When you reach the line in the listing below that contains "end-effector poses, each", begin returning lines exactly as written, and stop after the line that contains "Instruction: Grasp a". Return no other lines.

=======

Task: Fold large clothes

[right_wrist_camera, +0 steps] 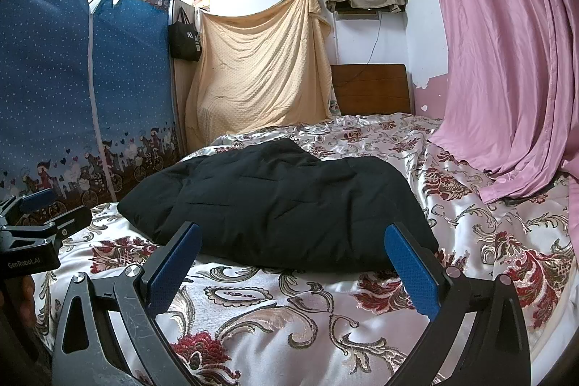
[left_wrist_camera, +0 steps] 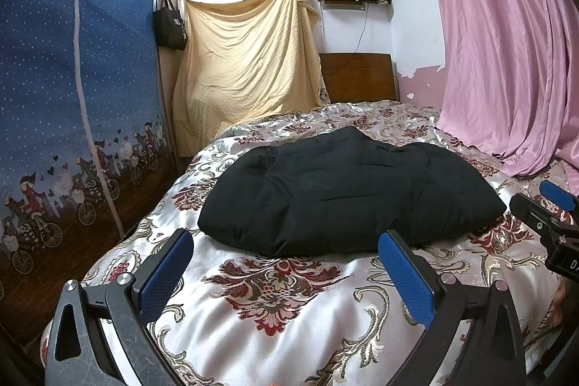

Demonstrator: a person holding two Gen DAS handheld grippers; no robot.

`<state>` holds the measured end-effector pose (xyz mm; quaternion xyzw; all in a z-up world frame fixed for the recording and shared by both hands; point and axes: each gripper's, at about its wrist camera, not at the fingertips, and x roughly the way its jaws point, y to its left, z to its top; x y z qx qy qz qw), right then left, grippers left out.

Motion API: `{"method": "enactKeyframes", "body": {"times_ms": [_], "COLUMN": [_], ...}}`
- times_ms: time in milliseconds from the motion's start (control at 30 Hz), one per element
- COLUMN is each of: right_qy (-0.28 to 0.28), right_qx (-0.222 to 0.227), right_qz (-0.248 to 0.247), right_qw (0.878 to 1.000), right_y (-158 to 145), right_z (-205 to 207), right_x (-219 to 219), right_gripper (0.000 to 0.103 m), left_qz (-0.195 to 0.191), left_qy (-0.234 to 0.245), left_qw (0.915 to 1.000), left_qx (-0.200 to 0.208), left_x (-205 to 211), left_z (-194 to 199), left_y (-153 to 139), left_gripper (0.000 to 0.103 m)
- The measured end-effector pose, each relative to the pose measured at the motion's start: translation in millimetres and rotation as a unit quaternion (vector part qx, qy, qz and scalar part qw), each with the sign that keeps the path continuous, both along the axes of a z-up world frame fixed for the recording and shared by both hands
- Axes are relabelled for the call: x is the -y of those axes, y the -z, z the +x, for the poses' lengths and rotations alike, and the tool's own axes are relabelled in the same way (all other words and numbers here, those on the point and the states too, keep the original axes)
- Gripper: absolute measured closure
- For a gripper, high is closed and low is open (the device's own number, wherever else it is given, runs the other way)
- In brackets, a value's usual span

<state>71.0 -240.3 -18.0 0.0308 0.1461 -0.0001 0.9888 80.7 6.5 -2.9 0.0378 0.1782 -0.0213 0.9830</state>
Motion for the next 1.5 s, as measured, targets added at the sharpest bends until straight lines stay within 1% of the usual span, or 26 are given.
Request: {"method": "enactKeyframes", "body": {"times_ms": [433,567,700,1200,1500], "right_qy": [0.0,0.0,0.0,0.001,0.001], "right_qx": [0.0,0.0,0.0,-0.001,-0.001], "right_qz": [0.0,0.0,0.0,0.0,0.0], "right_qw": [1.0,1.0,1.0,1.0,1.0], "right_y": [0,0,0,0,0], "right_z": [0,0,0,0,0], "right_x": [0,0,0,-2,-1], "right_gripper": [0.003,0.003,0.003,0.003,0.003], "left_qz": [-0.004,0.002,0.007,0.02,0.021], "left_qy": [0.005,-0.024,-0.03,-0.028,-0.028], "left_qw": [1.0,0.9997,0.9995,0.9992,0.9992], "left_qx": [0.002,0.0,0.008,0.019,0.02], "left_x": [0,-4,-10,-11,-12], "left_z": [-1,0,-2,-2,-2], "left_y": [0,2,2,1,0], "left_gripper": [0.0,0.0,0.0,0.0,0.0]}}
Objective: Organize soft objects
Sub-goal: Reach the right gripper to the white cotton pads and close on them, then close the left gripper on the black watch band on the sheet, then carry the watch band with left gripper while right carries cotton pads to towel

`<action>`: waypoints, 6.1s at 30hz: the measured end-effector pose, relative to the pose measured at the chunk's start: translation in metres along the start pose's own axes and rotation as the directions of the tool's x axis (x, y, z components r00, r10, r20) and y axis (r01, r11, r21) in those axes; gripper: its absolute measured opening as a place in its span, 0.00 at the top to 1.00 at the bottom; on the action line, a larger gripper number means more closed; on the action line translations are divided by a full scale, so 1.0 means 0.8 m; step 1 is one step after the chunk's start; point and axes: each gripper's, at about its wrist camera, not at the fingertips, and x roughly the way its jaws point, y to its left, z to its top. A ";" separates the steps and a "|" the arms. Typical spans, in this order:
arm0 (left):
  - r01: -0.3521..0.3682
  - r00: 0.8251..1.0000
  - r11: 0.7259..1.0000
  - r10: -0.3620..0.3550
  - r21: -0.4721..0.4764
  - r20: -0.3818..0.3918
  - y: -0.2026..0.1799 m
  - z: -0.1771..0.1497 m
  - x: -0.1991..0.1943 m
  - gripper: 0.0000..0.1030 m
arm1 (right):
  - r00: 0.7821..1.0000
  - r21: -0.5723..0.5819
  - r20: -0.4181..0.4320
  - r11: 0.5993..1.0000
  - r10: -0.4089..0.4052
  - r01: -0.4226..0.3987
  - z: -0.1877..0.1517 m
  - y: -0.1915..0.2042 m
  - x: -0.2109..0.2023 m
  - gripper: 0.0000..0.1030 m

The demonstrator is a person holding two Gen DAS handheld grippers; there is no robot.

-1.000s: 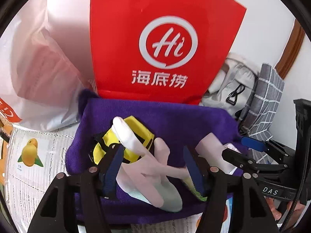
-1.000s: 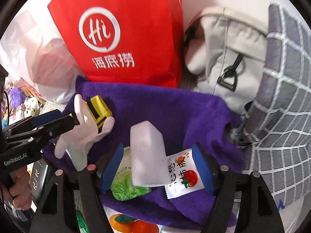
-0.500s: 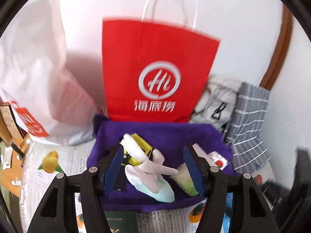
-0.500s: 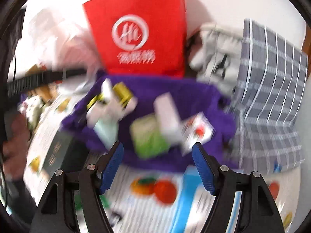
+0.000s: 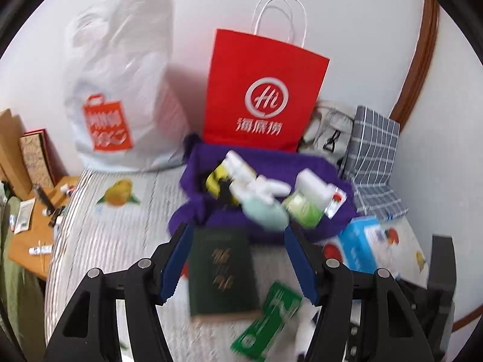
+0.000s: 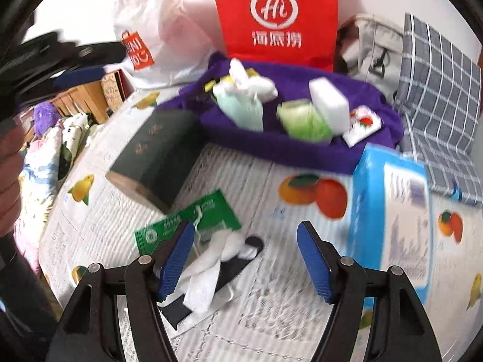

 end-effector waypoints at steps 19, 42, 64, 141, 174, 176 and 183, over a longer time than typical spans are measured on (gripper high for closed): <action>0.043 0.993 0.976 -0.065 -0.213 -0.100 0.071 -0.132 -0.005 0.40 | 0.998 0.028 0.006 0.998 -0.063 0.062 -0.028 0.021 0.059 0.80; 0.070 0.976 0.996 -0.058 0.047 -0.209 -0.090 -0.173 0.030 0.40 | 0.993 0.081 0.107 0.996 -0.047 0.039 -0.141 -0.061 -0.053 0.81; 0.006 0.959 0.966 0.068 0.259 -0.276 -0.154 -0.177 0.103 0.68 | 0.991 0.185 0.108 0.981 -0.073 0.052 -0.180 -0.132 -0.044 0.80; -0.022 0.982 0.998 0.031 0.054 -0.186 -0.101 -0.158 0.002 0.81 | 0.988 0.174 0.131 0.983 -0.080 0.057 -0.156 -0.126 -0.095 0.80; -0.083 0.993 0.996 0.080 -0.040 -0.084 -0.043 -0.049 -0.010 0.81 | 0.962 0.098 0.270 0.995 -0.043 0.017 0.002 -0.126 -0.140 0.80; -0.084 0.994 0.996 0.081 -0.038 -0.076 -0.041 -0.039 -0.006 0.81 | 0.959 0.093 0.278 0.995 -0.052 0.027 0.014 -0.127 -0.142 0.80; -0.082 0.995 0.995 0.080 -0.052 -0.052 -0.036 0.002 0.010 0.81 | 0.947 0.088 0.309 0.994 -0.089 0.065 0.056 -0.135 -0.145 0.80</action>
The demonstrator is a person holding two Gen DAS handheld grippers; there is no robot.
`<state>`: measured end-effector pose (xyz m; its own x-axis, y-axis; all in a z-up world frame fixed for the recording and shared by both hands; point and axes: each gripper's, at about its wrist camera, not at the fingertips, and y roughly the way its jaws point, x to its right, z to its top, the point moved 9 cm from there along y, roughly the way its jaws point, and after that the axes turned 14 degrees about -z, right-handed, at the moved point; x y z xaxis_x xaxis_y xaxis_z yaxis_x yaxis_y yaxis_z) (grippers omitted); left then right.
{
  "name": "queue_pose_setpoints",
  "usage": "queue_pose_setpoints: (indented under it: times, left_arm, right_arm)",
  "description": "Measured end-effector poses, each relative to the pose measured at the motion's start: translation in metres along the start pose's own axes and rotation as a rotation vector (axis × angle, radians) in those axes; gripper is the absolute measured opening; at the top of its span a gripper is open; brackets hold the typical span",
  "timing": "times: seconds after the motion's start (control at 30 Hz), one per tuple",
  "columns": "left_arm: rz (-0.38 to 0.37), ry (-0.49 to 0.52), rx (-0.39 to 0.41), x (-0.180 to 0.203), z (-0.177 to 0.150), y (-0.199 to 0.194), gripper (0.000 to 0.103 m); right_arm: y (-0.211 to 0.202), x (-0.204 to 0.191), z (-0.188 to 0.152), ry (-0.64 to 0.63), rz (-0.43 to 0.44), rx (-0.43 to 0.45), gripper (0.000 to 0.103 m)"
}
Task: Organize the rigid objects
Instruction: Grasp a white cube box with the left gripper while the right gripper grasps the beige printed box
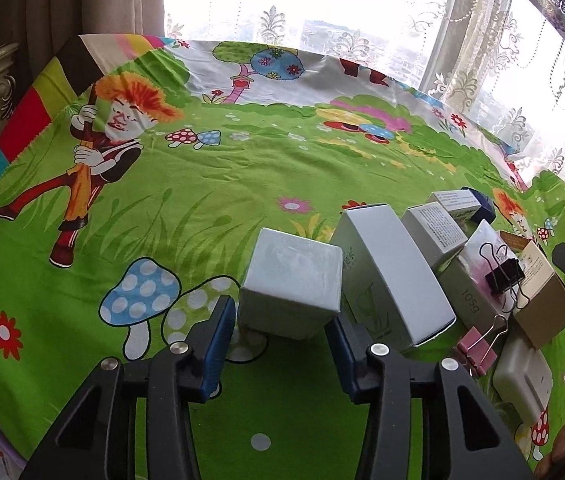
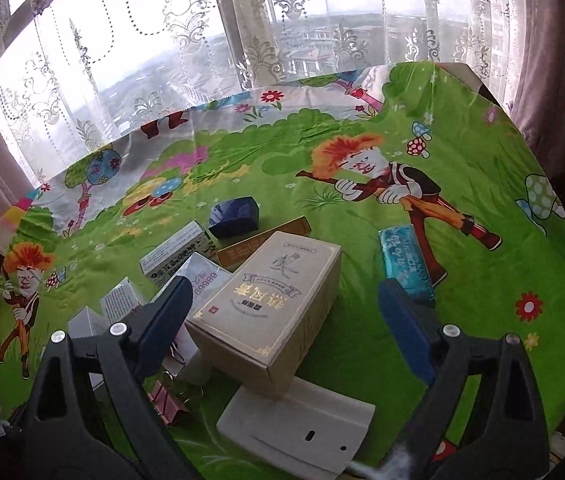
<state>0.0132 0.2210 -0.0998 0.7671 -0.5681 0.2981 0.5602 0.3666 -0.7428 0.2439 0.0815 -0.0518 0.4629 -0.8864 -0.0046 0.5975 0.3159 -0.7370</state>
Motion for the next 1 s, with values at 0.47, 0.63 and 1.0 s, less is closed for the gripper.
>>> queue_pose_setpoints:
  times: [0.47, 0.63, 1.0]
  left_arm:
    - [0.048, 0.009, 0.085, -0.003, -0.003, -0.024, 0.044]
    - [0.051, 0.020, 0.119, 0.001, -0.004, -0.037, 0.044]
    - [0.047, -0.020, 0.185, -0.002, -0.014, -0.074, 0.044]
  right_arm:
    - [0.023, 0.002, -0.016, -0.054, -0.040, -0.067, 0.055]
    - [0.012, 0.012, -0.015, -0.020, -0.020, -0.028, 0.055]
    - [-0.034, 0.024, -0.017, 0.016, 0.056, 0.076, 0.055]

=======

#### Response box
  "description": "Measured end-effector poses, each relative to the pose measured at the motion's start: translation in metres along the start pose's own axes and rotation as a rotation vector (axis × angle, radians) in those axes; gripper is the absolute measured opening; at the top of its span a gripper is open; brackets hold the typical span",
  "timing": "times: seconds after the motion's start (control at 30 Hz), one per tuple",
  "columns": "left_arm: rz (-0.38 to 0.37), ry (-0.49 to 0.52), rx (-0.39 to 0.41), x (-0.180 to 0.203), z (-0.177 to 0.150), y (-0.199 to 0.194), gripper (0.000 to 0.103 m); right_arm: y (-0.211 to 0.202), x (-0.204 to 0.191), z (-0.188 to 0.152), ry (-0.64 to 0.63), rz (-0.43 to 0.44), rx (-0.43 to 0.45), gripper (0.000 to 0.103 m)"
}
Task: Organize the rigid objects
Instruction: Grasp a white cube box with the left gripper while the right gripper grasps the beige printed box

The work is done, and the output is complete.